Teens often distracted while they are driving
Published in CQ Researcher, a new study has suggested that teenage motorists are often distracted when at the wheel. Its findings show that this age group is more susceptible than most when it comes to taking their mind off the road.
David Hosansky, author of the report Distracted Driving: Should Driver Texting and Cellphone Use Be Banned?, noted 16 per cent of all drivers aged 20 or under involved in fatal car collisions were distracted at the time of the accident.
Mr Hosansky, who was referring to estimations made by the National Highway Traffic Safety Administration, observed this percentage was the highest for any age group.
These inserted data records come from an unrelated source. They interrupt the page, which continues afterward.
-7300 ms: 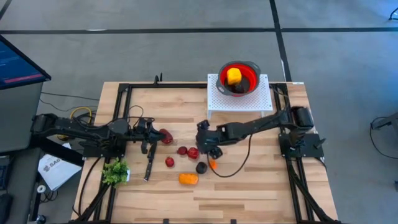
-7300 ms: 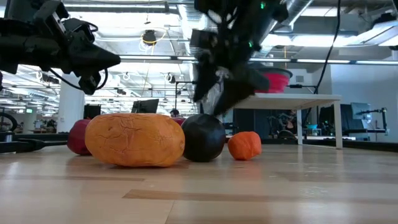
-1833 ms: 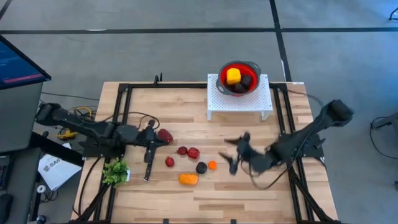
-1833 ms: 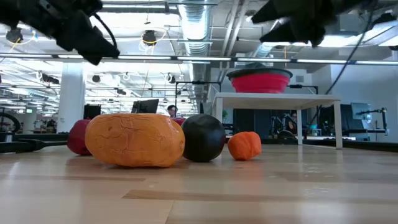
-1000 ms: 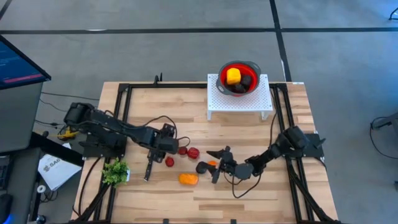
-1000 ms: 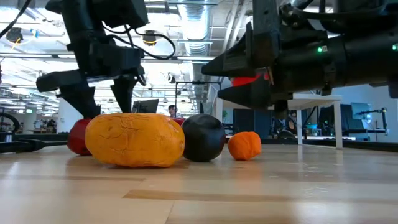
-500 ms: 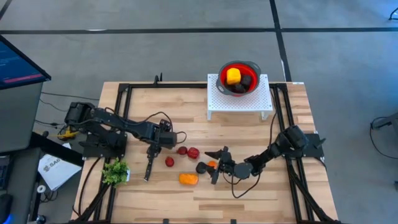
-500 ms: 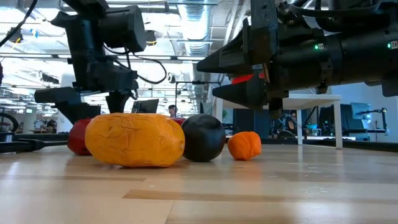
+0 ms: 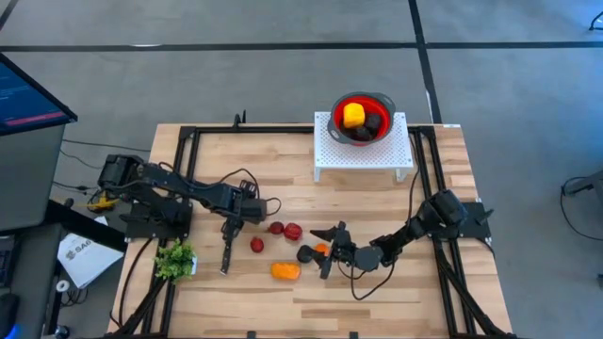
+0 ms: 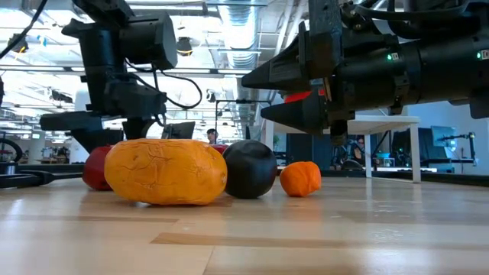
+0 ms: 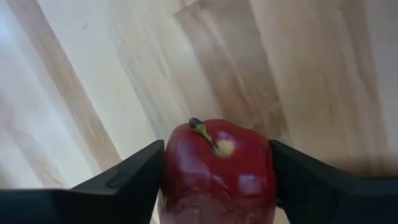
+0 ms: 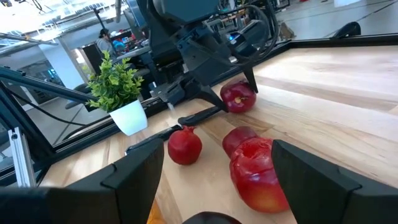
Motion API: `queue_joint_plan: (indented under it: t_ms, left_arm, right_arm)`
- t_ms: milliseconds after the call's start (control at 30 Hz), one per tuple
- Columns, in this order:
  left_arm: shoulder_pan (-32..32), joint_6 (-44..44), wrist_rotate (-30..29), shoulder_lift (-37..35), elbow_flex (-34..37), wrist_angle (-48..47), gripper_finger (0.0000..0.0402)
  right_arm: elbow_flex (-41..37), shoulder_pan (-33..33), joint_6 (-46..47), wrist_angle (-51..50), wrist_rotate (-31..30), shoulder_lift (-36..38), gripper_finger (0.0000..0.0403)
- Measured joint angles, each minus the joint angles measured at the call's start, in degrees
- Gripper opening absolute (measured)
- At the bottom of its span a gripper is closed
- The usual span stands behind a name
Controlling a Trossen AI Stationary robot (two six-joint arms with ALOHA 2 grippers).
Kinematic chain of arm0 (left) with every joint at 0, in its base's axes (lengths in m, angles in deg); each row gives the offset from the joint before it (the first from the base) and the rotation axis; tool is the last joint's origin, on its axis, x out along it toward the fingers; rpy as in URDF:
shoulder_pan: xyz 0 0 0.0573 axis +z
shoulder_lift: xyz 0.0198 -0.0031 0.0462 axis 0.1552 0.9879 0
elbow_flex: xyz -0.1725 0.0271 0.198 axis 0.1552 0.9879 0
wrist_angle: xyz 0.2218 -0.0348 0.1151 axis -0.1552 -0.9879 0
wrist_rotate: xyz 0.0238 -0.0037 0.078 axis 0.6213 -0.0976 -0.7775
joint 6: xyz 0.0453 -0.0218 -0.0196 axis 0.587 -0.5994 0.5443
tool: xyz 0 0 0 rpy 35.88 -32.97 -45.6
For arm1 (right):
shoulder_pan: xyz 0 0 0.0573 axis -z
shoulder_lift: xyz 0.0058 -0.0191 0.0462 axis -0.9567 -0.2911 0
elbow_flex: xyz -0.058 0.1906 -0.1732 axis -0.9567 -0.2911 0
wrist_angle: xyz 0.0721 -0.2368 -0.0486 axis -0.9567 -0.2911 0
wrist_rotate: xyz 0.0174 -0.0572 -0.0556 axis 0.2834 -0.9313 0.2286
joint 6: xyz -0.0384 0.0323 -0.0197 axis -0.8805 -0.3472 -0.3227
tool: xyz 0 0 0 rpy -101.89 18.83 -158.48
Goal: Pick & Place Fruit
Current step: Put the top red apple into the orange strainer bowl on the shelf
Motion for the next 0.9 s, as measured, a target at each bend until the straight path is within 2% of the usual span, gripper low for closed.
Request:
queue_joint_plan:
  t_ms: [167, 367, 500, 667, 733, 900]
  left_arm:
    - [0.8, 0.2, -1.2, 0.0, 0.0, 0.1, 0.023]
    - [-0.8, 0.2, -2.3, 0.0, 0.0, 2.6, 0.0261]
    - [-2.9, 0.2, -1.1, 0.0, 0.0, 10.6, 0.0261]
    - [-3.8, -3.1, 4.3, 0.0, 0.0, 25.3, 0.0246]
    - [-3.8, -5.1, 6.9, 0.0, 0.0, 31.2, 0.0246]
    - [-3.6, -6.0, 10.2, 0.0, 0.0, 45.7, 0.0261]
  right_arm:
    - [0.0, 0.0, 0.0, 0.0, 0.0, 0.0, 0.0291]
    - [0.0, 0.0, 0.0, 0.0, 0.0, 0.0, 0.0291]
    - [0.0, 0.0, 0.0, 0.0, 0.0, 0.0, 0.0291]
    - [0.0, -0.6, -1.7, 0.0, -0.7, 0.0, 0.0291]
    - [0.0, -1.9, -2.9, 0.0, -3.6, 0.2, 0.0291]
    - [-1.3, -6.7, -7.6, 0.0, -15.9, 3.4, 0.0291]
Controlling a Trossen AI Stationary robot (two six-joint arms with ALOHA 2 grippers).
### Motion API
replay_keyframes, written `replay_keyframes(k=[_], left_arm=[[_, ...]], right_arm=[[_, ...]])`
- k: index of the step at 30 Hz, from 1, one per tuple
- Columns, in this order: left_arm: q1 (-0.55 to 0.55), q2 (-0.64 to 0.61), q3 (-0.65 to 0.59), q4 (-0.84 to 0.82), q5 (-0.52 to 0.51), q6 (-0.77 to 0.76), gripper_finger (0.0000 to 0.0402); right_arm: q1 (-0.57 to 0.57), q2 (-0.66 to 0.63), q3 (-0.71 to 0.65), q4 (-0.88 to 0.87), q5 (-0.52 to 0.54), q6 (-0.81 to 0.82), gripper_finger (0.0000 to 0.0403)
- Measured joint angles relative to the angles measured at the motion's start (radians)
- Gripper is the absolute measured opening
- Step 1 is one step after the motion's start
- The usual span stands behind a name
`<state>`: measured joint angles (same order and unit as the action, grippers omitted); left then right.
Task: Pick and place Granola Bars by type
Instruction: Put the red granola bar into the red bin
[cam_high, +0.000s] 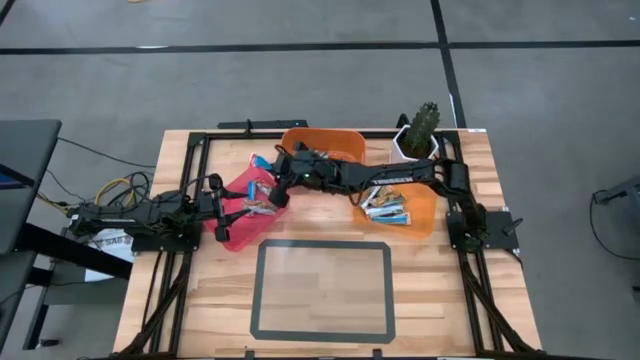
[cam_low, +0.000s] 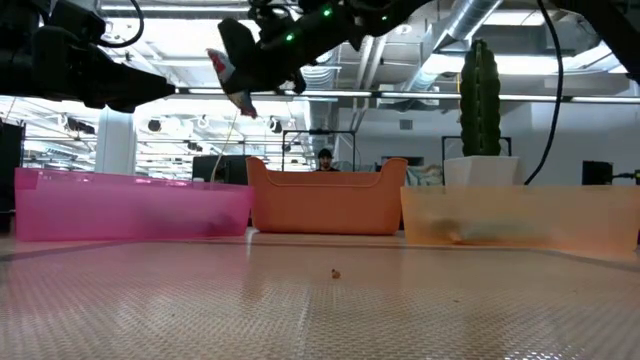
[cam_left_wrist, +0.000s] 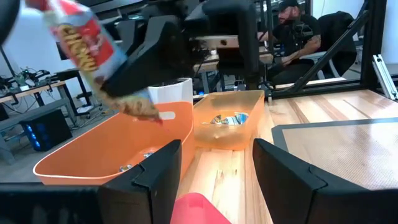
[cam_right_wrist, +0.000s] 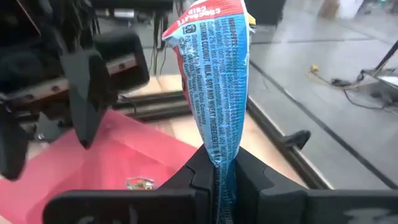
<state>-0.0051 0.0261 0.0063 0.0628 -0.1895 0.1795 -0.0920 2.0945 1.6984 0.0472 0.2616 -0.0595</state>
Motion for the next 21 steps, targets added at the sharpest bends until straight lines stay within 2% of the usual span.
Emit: replay_keyframes(k=[3,6,16,21], left_arm=[[0.0,0.0,0.0,0.0,0.0,0.0,0.0193],[0.0,0.0,0.0,0.0,0.0,0.0,0.0193],[0.0,0.0,0.0,0.0,0.0,0.0,0.0193],[0.0,0.0,0.0,0.0,0.0,0.0,0.0193]], right_arm=[[-0.002,0.022,0.039,-0.092,-0.003,0.009,0.0024],[0.001,0.064,0.1,-0.102,-0.01,0.01,0.0021],[0.012,0.211,0.308,-0.275,-0.117,0.035,0.0021],[0.009,0.273,0.366,-0.316,-0.167,0.072,0.0021]])
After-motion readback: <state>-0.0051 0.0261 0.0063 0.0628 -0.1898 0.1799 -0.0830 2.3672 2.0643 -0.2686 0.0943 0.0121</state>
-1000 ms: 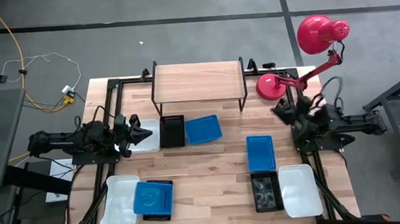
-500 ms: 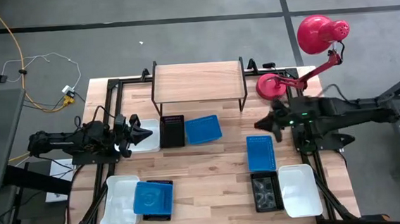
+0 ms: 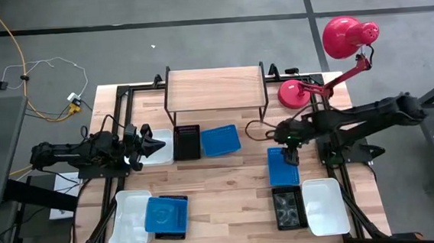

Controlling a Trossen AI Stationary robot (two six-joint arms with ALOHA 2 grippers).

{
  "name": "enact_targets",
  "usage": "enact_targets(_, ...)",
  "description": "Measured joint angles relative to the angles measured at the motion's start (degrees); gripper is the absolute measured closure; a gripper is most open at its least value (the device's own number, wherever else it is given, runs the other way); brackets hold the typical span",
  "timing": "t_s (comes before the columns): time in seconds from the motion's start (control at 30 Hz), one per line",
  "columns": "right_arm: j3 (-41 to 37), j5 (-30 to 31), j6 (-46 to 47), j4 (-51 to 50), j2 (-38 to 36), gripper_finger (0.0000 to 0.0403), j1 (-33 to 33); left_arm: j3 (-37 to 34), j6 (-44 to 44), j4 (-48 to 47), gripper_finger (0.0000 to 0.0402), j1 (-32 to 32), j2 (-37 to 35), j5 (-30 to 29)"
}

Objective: Stack baskets on shelf by color
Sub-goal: Put the right blue bin to the right on the shelf

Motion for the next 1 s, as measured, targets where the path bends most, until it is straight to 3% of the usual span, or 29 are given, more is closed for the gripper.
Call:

He explained texting while in control of a car is a particularly perilous activity, as people typically take their eyes off the road for 4.6 seconds when sending a message.
Another mobile phone danger is talking while driving, as doing so can be more distracting than holding a conversation with someone in the car.
Mr Hosansky said this "consumes additional cognitive resources, including creating a mental picture of the person on the other end of the conversation".
Dr Lisa Dorn, Reader in Driving Behaviour at Cranfield University and a Chartered Psychologist, comments:
"“Having a mobile phone conversation while driving increases the risk of being involved in a crash by up to ten times. It is likely that the risk will be even greater for young drivers choosing to text and drive due to a lethal combination of insufficient driving experience and focusing on the text message rather than on road hazards.”